Deputy Matthews makes an excellent point. It is interesting that Deputy Doherty has spent most of his time addressing this amendment by talking about retrofitting. The amendment is about taxation. We are dealing with the Finance Bill, so that is what the amendment should be about. The Deputy spent much time talking about retrofitting, but I cannot find any reference to the price cap in Sinn Féin's flagship energy policy in any amendment that the party has tabled. There are amendments about everything else, but the policy that the Deputy pushed so hard a number of weeks ago has disappeared from the debate.

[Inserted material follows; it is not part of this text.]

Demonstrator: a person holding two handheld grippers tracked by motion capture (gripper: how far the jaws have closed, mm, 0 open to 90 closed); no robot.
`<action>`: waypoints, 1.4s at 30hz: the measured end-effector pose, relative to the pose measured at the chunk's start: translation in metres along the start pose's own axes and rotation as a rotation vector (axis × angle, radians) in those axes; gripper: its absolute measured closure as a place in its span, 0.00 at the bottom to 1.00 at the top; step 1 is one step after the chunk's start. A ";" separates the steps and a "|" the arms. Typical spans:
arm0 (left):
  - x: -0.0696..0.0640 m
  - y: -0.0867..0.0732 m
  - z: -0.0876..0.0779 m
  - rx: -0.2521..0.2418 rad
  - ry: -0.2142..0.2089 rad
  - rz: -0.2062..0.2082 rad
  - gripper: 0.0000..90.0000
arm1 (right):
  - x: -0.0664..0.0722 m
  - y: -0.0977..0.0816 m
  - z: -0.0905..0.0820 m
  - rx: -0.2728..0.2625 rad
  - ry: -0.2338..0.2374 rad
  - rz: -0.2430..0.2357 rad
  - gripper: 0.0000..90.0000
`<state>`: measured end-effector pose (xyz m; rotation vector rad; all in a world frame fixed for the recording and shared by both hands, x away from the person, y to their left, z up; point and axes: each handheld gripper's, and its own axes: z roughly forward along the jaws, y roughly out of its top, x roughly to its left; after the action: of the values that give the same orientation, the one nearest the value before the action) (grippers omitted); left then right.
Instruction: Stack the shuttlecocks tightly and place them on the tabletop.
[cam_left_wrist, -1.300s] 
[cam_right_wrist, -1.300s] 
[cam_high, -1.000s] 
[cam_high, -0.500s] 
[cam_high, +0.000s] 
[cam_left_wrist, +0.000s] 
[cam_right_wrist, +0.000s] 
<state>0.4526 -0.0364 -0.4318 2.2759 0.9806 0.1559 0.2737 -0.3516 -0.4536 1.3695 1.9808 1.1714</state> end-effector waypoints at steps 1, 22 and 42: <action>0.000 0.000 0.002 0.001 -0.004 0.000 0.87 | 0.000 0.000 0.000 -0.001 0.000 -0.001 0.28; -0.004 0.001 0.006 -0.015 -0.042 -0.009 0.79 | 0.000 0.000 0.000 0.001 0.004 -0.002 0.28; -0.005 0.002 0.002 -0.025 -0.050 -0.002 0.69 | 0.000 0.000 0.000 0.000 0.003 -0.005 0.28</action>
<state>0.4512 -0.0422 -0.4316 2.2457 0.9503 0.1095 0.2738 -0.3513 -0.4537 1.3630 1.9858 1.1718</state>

How did the Deputy feel at his party's recent Ard-Fheis when his party leader was hitting out at the UK Government for its economic track record, given that the policy the Deputy advocated is associated with much of the risk and harm that the UK Government is now having to grapple with? On one hand his party leader was attacking the UK Government for measures that have had an impact on its economy, but on the other hand he has advocated the same measure. How did it feel for his party and himself to be associated with the very measure the British Government is now saying it wants to bring to an end and knows it needs to replace? Maybe the Deputy will say in a moment that he will bring this amendment forward on Report Stage - that he will bring forward a proposal at that point to ask the Government to consider implementing the policies he was advocating so strongly up to a few weeks ago - but I am not going to hold my breath.